Tudo começou com um sebo, que Cristina Pessoa, após muitos anos morando em São Paulo, decidiu montar na volta para Belém. Inspirada pela canção mais famosa de mestre Pinduca, chamou-o Sinhá Pureza. A ideia atraiu a parceria de uma velha amiga, Silvia Mendonça, que levou para o espaço o trabalho de sua vida: grifar nas cuias a cultura marajoara. E se livros e cuias conviviam bem, por que não transformar o espaço em uma loja-morada multicultural? Nascido no Reduto e hoje abrigado na Cidade Velha, num casarão datado de 1895, o Sinhá Pureza reúne também bistrô, bazar, artesanato, acessórios e oficinas de diversas linguagens.
No entanto, ainda tão jovem, já que foi iniciado em 2015, o espaço começa a sentir o peso de manter-se independente. Para permanecer de portas abertas às suas atividades de grafismo indígena em cuias, jardinagem, fotografia, teatro, performances e tantas outras, o Sinhá Pureza acaba de lançar uma campanha online de financiamento coletivo. A meta estabelecida foi de R$ 15 mil, com prazo até o dia 19 de janeiro. “(o Sinhá Pureza) É um sonho realizado. A gente ama arte, literatura, dança. Ama música”, diz Silvia, emocionada.

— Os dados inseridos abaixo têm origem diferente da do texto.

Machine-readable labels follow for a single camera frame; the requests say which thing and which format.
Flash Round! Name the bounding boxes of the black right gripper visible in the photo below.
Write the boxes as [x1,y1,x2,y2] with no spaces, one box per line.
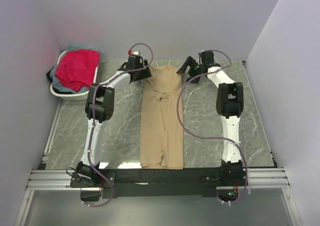
[176,57,204,84]

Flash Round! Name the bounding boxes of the grey blue t shirt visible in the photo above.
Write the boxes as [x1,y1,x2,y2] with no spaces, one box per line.
[50,43,100,94]

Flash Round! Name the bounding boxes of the black garment in basket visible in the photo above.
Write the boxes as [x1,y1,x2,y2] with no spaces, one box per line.
[46,68,71,95]

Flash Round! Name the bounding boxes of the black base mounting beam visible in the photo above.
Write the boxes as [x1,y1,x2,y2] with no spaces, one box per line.
[70,166,248,202]

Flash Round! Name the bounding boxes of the beige t shirt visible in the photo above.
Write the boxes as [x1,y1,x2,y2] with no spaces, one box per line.
[140,65,184,170]

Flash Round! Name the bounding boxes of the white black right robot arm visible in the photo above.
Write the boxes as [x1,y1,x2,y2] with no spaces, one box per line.
[177,50,246,186]

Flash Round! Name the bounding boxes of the white perforated laundry basket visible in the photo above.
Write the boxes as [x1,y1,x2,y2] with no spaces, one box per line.
[49,51,99,101]

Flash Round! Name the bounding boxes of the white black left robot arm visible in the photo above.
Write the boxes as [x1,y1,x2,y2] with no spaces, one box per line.
[76,51,151,187]

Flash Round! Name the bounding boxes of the red t shirt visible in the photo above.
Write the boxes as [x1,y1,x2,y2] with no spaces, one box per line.
[54,49,100,93]

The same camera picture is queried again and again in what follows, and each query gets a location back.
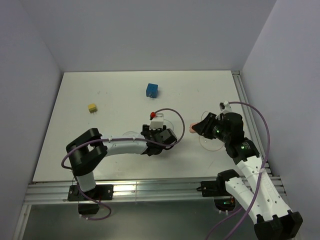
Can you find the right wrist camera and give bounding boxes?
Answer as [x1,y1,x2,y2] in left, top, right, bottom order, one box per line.
[215,101,233,121]

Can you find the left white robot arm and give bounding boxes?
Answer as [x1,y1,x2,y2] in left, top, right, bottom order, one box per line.
[65,124,178,200]

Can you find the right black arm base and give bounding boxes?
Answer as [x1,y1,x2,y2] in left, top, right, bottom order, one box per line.
[196,180,240,215]

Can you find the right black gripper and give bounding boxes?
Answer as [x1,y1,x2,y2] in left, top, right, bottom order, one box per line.
[191,112,231,143]

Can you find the blue cube socket adapter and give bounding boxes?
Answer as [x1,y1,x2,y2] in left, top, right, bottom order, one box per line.
[145,83,159,99]

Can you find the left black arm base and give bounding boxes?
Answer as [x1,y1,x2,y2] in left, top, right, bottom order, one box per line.
[67,184,114,217]

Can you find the aluminium rail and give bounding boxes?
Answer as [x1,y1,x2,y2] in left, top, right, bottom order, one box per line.
[231,70,272,176]
[22,177,216,205]

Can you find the yellow plug adapter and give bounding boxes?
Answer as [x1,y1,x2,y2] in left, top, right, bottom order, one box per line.
[87,103,98,114]

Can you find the aluminium right side rail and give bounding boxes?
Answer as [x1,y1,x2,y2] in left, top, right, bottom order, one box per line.
[231,70,272,176]

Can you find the aluminium front rail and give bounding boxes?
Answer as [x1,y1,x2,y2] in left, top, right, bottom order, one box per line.
[22,177,216,205]

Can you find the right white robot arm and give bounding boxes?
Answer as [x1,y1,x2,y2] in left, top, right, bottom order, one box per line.
[191,112,303,240]

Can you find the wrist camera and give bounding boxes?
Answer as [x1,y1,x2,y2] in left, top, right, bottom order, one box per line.
[215,101,233,121]
[149,112,164,131]

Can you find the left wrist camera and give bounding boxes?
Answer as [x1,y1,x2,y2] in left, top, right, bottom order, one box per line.
[149,112,164,131]

Para quem contribui, há várias opções de recompensas, desde uma aula experimental de capoeira até kits de livros à escolha do doador.
ACOLHEDOR
Conhecido por seu público eclético, que vai de poetas, músicos e jornalistas até turistas e famílias inteiras, o Sinhá Pureza é um ambiente que traz acolhimento ao público. “É um espaço importante para nós (realizadoras) porque a gente gosta de gente. E principalmente porque está na Cidade Velha, bairro que a gente ama. Corre o risco de, se o casarão for posto à venda, quem comprar faça uma vila de quitinetes. Não será tão fácil porque é um imóvel tombado pelo patrimônio histórico, mas é possível. Quase me deu um infarto quando eu soube”, diz Silvia.
Por isso, o espaço é defendido a unhas e dentes por suas “sinhás”. Para elas, ele é necessário para a capital paraense. “É um lugar onde se respira arte, onde você encontra velhos amigos. Hoje, a Cidade Velha está com uma concentração de ambientes culturais e artísticos em muitas vertentes e mantê-la assim é importante para toda Belém. É bom para a divulgação de artistas de vários segmentos. A cidade está com déficit de locais que tenham essa abrangência, com essa filosofia de encontro de várias linguagens”, aponta Silvia.